Bernard Roman, député de la première circonscription du Nord, dialogue quotidiennement sur son blog, avec l'ensemble des citoyens.
Par Bernard Roman
En cette veille de 1er mai, une question me taraude : quelle serait la situation des travailleurs français dans un an, si, par malheur, Nicolas Sarkozy accédait dimanche prochain à la présidence de la République ? Au regard de ses positions, quatre reculs seraient déjà actés. La pauvreté des salariés se serait aggravée, puisque le candidat du Medef et du CAC 40 ne prévoit rien pour augmenter le pouvoir d’achat, si ce n’est de « travailler plus pour gagner plus », formule qui exclut a priori toute revalorisation salariale. Le chômage aurait progressé, car les exonérations de cotisations sociales sur les heures supplémentaires auraient freiné les créations d’emploi.

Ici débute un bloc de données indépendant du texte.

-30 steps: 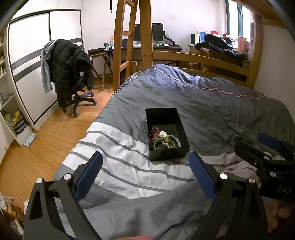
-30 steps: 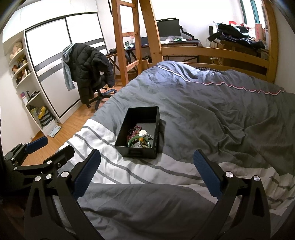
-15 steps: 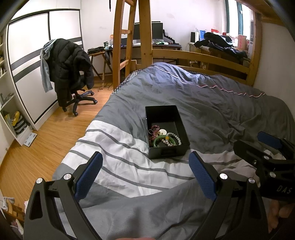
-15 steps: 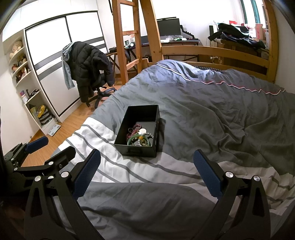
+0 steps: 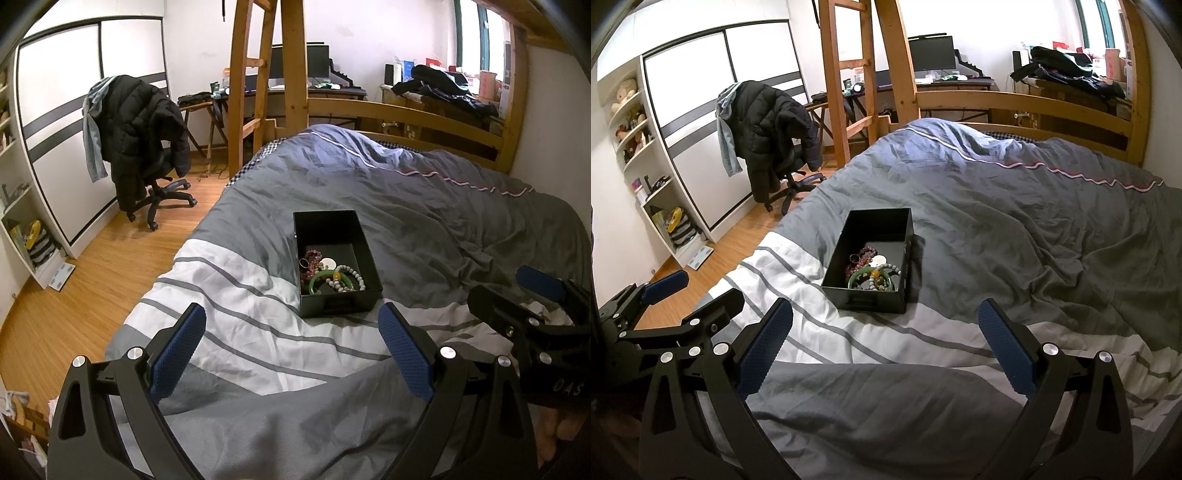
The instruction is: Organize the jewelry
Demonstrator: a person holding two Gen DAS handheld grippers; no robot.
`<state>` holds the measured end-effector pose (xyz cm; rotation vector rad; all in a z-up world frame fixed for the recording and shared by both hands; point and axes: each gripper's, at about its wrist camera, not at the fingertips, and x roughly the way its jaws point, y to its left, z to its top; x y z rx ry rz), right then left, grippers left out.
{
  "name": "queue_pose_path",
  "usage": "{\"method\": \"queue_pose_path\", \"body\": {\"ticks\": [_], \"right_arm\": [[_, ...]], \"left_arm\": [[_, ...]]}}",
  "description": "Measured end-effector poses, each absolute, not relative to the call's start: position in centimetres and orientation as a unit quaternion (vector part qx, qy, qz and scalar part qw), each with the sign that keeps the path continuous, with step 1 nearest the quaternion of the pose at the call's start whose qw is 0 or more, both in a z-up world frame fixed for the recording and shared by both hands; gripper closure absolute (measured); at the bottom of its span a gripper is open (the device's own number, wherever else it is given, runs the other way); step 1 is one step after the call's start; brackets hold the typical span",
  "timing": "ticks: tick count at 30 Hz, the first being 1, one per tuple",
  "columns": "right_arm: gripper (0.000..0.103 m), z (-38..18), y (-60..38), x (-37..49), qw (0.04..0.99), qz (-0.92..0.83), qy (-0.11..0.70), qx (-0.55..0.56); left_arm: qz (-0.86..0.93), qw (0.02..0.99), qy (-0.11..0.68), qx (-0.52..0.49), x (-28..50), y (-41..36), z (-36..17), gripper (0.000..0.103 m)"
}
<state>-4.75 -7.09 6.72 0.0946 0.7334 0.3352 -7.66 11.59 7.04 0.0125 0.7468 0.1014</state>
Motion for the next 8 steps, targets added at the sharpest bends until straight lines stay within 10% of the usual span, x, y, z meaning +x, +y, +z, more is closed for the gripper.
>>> {"method": "queue_pose_path", "body": {"ticks": [8], "right_arm": [[0.004,5.85,-6.79,-5.21,0.917,0.165,0.361,0.044]], "left_arm": [[0.056,0.928,0.368,0.003,-7.43,11.58,7.0,0.01]]}}
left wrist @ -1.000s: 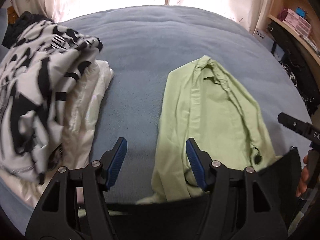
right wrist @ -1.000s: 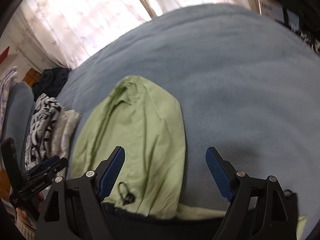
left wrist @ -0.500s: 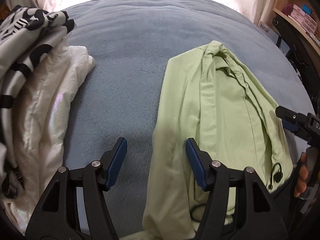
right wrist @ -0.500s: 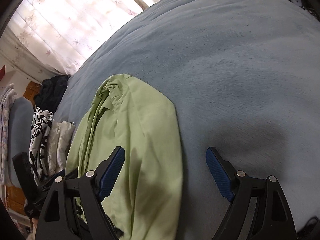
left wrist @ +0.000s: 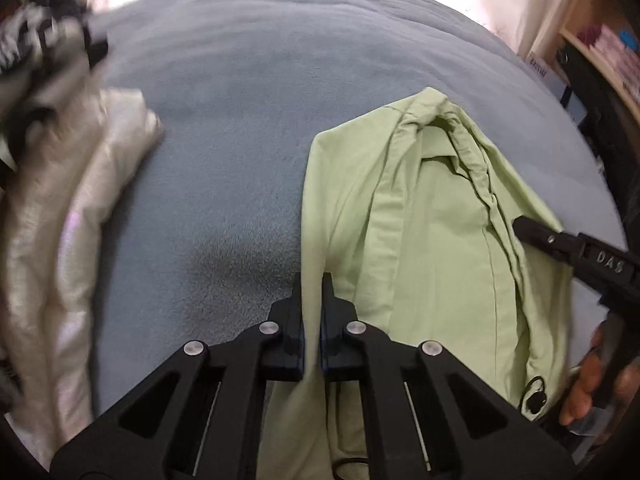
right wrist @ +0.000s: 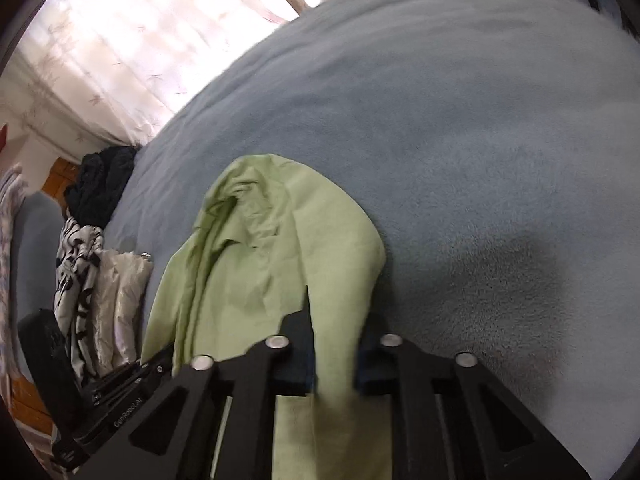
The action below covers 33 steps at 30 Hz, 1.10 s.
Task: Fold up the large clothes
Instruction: 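Grasp the green hoodie bundle edge with the left tool while the right tool grasps beside it, then lift the held bundle with both tools and flip it over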
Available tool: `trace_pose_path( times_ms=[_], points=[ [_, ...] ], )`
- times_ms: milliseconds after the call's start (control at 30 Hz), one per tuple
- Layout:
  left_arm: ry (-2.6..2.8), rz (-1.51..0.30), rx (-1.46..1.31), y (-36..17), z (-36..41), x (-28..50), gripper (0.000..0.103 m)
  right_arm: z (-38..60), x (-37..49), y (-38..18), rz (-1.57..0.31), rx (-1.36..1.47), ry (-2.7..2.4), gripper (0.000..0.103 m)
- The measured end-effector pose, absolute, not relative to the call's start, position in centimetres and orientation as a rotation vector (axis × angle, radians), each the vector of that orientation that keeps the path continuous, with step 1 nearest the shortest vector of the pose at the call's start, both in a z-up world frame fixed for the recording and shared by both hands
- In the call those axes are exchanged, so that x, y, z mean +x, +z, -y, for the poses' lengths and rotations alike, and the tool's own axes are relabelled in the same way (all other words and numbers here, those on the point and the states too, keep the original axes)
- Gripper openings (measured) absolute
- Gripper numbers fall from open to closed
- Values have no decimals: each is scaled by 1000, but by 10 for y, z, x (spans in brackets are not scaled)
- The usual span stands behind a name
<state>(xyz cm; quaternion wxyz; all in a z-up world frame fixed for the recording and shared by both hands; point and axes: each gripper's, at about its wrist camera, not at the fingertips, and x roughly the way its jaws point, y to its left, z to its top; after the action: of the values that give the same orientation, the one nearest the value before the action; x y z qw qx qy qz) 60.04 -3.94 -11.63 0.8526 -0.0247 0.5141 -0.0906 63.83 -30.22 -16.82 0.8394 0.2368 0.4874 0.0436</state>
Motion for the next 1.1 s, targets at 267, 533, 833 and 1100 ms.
trace_pose_path(
  times_ms=[267, 533, 833, 1100],
  points=[
    [-235, -911, -38, -51, 21, 556, 1, 299, 582, -95, -806, 530, 290, 9],
    [-298, -847, -113, -3, -36, 473, 0, 292, 483, -46, -717, 472, 446, 9],
    [-358, -935, -130, -32, -71, 352, 0, 288, 375, -87, -820, 341, 401, 16],
    [-393, -1149, -144, -98, -67, 272, 0, 285, 296, -155, -1001, 273, 278, 38]
  ],
)
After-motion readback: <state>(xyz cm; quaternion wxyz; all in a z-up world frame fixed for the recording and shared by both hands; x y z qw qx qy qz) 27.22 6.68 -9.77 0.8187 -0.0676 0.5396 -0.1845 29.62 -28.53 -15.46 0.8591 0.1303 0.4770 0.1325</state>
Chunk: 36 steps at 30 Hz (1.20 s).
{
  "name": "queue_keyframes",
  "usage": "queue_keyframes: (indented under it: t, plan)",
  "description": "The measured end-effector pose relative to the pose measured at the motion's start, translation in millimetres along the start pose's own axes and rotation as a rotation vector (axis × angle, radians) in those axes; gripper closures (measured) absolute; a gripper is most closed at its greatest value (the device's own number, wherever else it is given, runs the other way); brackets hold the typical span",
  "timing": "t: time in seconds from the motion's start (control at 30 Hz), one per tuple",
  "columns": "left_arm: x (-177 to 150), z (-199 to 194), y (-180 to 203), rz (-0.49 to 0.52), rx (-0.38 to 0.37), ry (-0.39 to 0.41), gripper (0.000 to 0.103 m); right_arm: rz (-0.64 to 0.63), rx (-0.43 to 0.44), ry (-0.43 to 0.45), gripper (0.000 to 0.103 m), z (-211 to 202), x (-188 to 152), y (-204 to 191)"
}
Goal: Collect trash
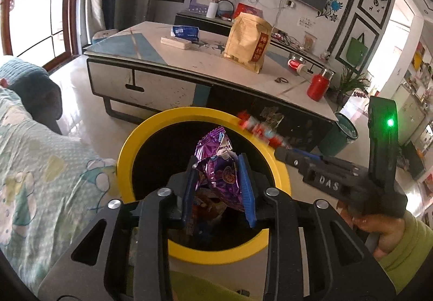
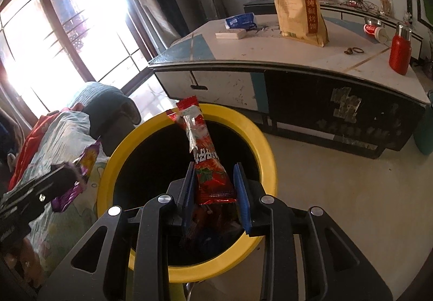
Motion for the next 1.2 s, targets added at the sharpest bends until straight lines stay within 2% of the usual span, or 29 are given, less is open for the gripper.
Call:
queue_keyframes:
  t: [0.07,0.13,0.2,0.27,0.37,0.43,0.53,0.57,0.67,0.9,1.2]
  plan:
    - [1,2,-1,0.003,0.007,-0.002,0.075,-0.006,0.011,-0.010,0.075,2,-2,-2]
    - [2,2,-3,-0.005,0.007,-0.001,0.066,-0.015,0.017,-0.015,0.070,4,-4,-5]
    - [3,-1,-6,-0.016,0.012,0.005,0.055,-0.023,0.018,-0.020,0.063,4,-5,-7]
    - [4,-4,-9,-0.023,0.016,0.010,0.052,-0.030,0.011,-0.020,0.057,3,-6,-8]
    - [5,-13,-13,-0.039,0.026,0.024,0.038,-0.035,0.005,-0.011,0.049,-3,-8,-9]
    - [5,-20,-16,-0.050,0.035,0.033,0.024,-0.043,-0.005,-0.004,0.042,-8,-10,-10]
    - [4,-34,-22,-0.065,0.048,0.050,0.015,-0.050,-0.015,0.022,0.032,-21,-13,-15]
    - [4,-39,-24,-0.072,0.056,0.056,0.013,-0.052,-0.017,0.027,0.025,-25,-13,-16]
    - [1,-57,-32,-0.087,0.088,0.079,0.011,-0.075,-0.024,0.066,0.017,-41,-16,-27]
    - [-12,-110,-59,-0.112,0.208,0.150,0.011,-0.205,0.019,0.131,0.008,-72,-23,-83]
    - [-44,-186,-101,-0.176,0.355,0.237,0.011,-0.346,0.097,0.241,0.006,-98,-34,-171]
Point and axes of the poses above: each gripper's, at about its wrist camera, not at the fingertips, and z roughly the way its jaws point, y to its right, x to its top, the point moved 5 cm from there along z, roughly the way its jaws point, and after that the axes turned 1 degree about x, right-handed, at the moved point
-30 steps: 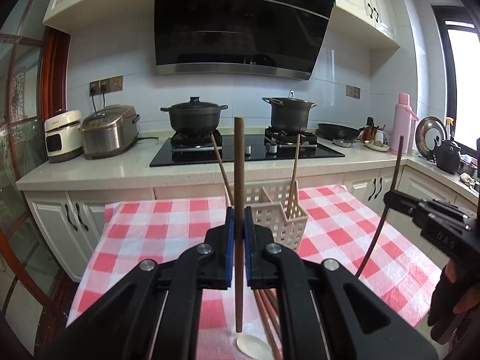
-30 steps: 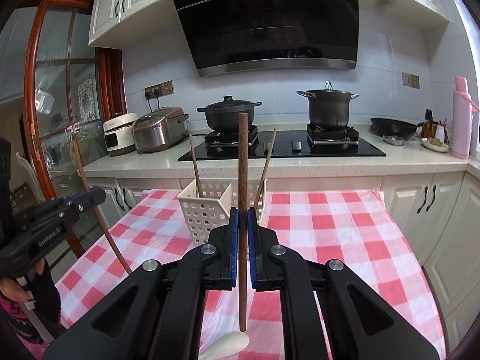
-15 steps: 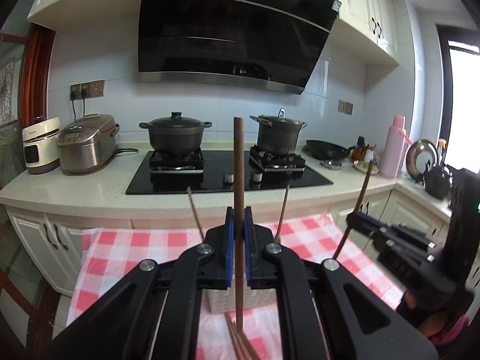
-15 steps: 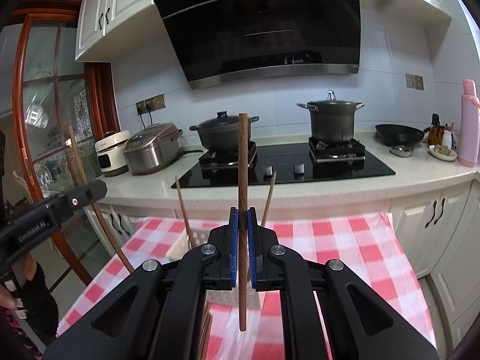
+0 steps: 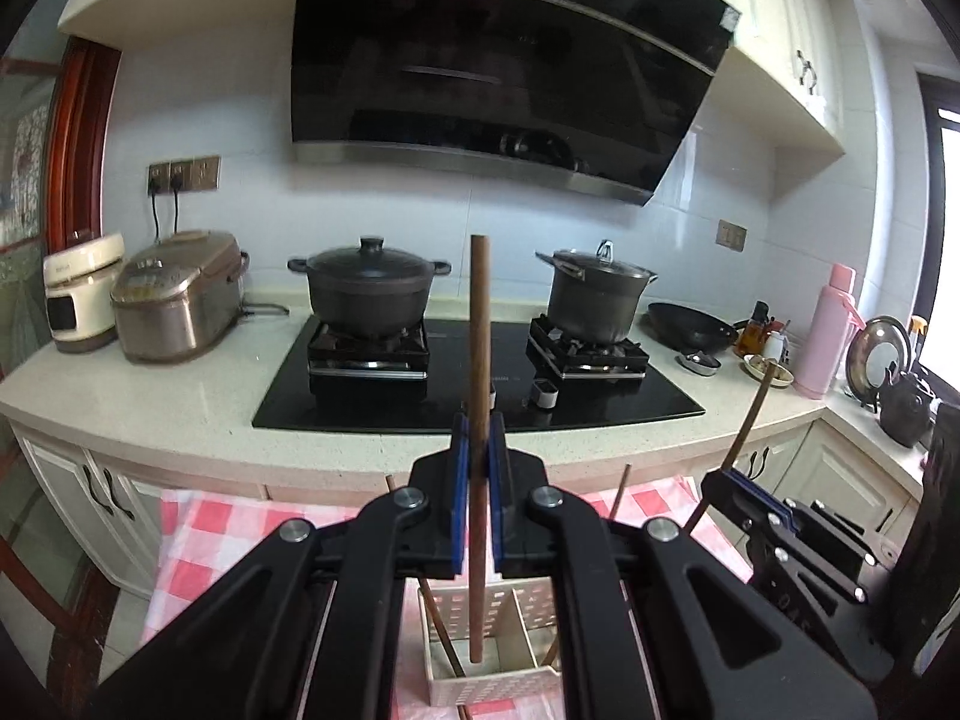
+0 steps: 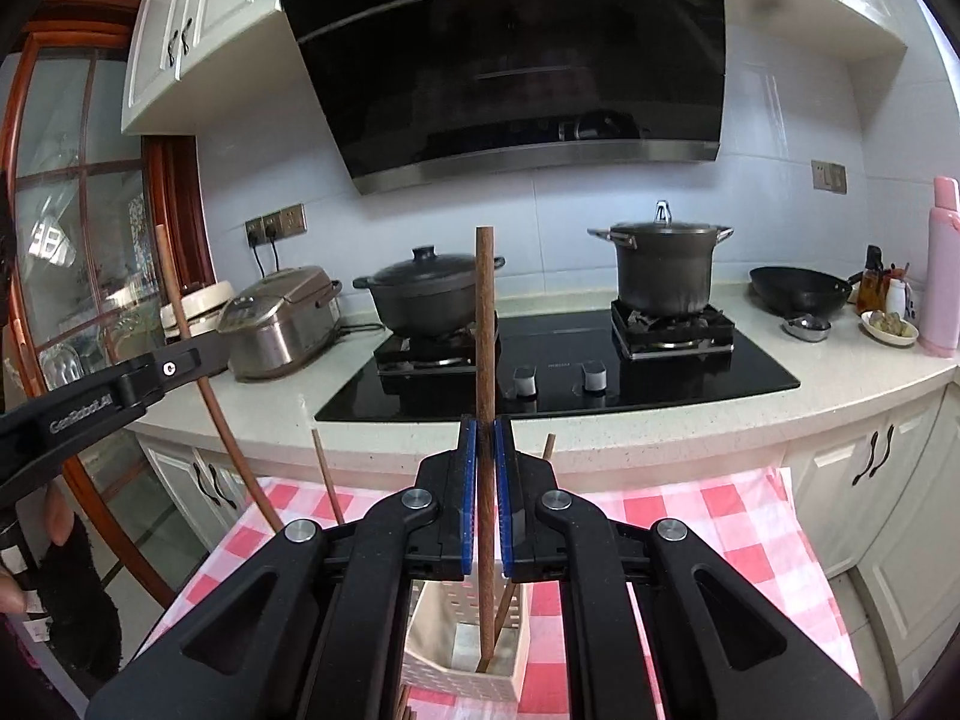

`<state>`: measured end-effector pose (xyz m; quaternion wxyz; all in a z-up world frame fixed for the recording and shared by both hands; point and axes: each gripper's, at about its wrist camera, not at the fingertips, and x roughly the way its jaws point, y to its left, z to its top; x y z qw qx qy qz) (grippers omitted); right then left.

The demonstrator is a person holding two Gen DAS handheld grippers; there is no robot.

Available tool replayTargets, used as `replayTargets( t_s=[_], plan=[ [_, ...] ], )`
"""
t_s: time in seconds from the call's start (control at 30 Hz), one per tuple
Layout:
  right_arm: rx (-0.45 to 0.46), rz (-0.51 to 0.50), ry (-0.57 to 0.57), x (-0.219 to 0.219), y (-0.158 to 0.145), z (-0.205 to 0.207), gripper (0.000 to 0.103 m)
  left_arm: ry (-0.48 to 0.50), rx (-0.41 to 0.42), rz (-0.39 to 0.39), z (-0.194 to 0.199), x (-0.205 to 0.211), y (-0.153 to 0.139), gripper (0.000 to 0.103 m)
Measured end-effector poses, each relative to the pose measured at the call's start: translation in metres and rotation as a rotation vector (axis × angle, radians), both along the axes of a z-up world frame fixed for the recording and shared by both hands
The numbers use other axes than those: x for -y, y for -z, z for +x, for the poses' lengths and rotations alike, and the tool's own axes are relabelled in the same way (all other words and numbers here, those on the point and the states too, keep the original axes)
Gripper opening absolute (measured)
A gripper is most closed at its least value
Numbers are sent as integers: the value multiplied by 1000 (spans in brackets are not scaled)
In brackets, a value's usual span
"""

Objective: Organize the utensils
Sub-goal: 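Carry both chopsticks over the white basket and lower them inside, then open both tools to release the chopsticks into the basket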

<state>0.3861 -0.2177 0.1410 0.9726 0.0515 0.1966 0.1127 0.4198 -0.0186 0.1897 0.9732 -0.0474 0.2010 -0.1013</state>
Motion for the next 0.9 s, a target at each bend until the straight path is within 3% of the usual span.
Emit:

La précarité serait devenue la règle, puisque le contrat de travail unique, inspiré du CNE, serait généralisé. La liberté syndicale serait affaiblie, puisque l’exercice du droit de grève aurait été interdit. Voilà, sur des thèmes précis, et de manière non exhaustive, ce que Sarkozy appelle pompeusement son « rêve pour la France ». Alors ne nous endormons pas, ne nous laissons pas bercer. Il nous reste moins d’une semaine pour échapper à ce « rêve » qui serait, pour une majorité d’entre nous, un cauchemar.